-- WORK REQUEST --
Everything in the data below is left aside except the lines from the one containing "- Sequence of" through the one containing "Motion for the"; repeat those exactly.

--------

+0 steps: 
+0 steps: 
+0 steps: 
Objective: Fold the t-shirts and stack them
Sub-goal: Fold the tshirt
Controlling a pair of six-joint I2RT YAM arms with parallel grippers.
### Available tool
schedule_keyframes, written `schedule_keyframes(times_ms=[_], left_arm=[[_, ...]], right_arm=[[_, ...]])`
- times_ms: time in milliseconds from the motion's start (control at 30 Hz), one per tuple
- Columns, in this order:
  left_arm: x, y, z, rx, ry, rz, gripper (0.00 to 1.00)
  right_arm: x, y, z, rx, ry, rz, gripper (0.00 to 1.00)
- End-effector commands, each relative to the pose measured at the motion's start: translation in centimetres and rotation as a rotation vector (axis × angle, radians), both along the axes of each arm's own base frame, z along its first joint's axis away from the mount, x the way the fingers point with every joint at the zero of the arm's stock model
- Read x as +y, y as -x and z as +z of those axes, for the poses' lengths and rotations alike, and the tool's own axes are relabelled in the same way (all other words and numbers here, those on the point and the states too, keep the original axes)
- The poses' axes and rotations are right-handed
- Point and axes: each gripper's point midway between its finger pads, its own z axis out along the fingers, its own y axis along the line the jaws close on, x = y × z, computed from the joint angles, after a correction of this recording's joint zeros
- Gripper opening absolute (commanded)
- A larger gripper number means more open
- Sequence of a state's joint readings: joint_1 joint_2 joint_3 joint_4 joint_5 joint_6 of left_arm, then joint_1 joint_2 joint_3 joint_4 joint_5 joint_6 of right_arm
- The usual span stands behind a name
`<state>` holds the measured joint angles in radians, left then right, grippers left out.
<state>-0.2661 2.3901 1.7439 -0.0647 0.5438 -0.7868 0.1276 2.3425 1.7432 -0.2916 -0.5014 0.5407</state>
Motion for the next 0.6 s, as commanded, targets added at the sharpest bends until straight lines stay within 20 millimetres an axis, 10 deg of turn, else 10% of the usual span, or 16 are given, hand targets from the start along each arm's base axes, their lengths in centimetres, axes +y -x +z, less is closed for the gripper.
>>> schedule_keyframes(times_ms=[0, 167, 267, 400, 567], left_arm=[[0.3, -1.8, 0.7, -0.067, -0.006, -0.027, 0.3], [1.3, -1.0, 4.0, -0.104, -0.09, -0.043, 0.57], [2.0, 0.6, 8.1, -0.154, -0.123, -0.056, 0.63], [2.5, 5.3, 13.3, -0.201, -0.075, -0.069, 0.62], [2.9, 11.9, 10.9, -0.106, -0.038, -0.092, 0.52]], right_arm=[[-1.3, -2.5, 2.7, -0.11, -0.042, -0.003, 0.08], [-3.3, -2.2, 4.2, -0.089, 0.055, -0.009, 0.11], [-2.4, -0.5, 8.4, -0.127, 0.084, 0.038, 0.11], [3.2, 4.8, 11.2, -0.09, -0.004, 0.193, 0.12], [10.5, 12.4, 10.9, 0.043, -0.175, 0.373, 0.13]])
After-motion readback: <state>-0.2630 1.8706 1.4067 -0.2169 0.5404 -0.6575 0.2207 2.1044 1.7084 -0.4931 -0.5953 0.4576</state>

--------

-- SOLVED EXERCISE --
- Sequence of a state's joint readings: joint_1 joint_2 joint_3 joint_4 joint_5 joint_6 of left_arm, then joint_1 joint_2 joint_3 joint_4 joint_5 joint_6 of right_arm
- The usual span stands behind a name
`<state>` holds the measured joint angles in radians, left then right, grippers left out.
<state>-0.2661 2.3901 1.7439 -0.0647 0.5438 -0.7868 0.1276 2.3425 1.7432 -0.2916 -0.5014 0.5407</state>
Motion for the next 0.6 s, as commanded, targets added at the sharpest bends until straight lines stay within 20 millimetres an axis, 10 deg of turn, else 10% of the usual span, or 16 are given, hand targets from the start along each arm's base axes, their lengths in centimetres, axes +y -x +z, less is closed for the gripper.

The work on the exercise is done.